Note: node2 and node3 should be configured according to the above configuration.

Configure Hadoop

(1.)hadoop-env.sh file is used to specify the JDK path. Enter the command:

[hduser @ node 1 ~]$ CD ~/Hadoop/etc/Hadoop

[hduser @ node 1 Hadoop]$ gedit Hadoop-env . sh

Then add the following to specify the jDK path.

Export Java _ home =/usr/Java/JDK1.7.0 _ 67.

(2) Open the specified JDK path and enter the command:

Export Java _ home =/usr/Java/JDK1.7.0 _ 67.

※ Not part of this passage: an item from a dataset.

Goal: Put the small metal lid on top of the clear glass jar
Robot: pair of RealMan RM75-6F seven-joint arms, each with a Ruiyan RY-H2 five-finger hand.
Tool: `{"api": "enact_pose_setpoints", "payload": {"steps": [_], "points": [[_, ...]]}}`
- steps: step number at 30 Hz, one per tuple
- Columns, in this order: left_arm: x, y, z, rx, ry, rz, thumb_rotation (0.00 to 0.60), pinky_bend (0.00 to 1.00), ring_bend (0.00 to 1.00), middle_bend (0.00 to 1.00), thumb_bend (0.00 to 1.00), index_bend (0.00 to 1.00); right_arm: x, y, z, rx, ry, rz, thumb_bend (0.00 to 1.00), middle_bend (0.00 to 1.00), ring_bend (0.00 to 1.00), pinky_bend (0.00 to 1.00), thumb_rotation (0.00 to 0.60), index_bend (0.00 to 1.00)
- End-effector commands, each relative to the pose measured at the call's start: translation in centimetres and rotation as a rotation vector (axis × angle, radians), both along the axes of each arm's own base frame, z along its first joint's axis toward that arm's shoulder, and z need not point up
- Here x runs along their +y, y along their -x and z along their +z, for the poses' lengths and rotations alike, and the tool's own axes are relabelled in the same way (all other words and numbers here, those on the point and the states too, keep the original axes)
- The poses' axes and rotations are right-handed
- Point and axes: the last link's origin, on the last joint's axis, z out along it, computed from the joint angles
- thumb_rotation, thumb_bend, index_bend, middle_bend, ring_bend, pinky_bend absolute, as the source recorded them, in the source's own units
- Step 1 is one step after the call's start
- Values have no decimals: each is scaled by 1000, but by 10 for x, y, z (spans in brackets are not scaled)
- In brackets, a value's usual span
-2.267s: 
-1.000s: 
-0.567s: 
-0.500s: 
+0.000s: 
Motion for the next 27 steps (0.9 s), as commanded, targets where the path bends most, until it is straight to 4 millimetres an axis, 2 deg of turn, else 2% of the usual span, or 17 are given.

(4) core-site.xml: This file is the Hadoop global configuration. Open it and add configuration attributes to the element, as shown below:

Fs.defaultFShdfs: node1:9000 hadoop.tmp.dirfile:/home/hduser/hadoop/tmp There are two commonly used configuration properties, fs.defaultfs represents the default path prefix when clients connect to hdfs, and 9000 is the working port of HDFS. If Hadoop.tmp.dir is not specified, it will be saved to the system default temporary file directory /tmp. (5.)hdfs-site.xml: This file is the configuration of hdfs. Open and add configuration attributes to the element. (6) Mapred-site.xml: This file is the configuration of MapReduce, which can be copied and opened from the template file mapred-site.xml.template and added to the element. (7.)YARN-site.xml: If the yarn framework is configured in mapred-site.xml, the yarn framework will use the configuration in this file to open and add the configuration attribute to the element. (8) Copy these seven commands to Node 2 and Node 3. Enter the following command: scp–r/home/hduser/Hadoop/etc/Hadoop/hduser @ node2:/home/hduser/Hadoop/etc/scp–r/home/hduser/Hadoop/etc/Hadoop/hduser @ node3:/home/hduser/Hadoop/etc/4. Verification: Let's verify whether hadoop is correct (1. ) and format the NameNode(node 1) on the master host. Enter the command: [hduser @ node 1 ~] $ CD ~/Hadoop [hduser @ node1Hadoop] $ bin/hdfsnamenode–format (2) Close node1,node2, node3, system firewall and restart the virtual machine. Enter the command: service iptables s sudo chkconfig iptables off reboot (3. Enter the following to start HDFS: [hduser @ node1~] $ cd ~/Hadoop (4. ) start all [hduser@node 1 hadoop]. $ *** in/start-all.sh (5。 ) view the cluster status: [hduser @ node1Hadoop] $ bin/hdfsdfsadmin–report (6. ) View the running status of hdfs in the browser: node 1:50070 (7. ) Stop Hadoop. Enter the command: [hduser @ node 1 Hadoop] $ * * in/s-all.shv. Hadoop-related shell operations (1. ) create file 1.txt, /home/hduser/file directory in the operating system of file2.txt, and you can create file2.txt by using the graphical interface. File 1.txt input: Hello World hi HADOOP file2.txt input Hello World hi CHIAN (2. ) Start hdfs/Input2 and create a directory [hduser @ node1Hadoop] $ bin/Hadoop FS–mkdir/Input2 (3. ) save file1.txt.file2.txt in hdfs: [hduser @ node1Hadoop] $ bin/Hadoop fs–put-/file/file *. txt/input2/(4。 )[hduser @

I wonder what the cost of RAID5 data recovery is? I have been to Aite Data Recovery Agency for recovery before, and it cost less than 2000 yuan. It seems to depend on what the problem is. My problem is more complicated, and it can be solved with 2000 yuan, which is also very unexpected.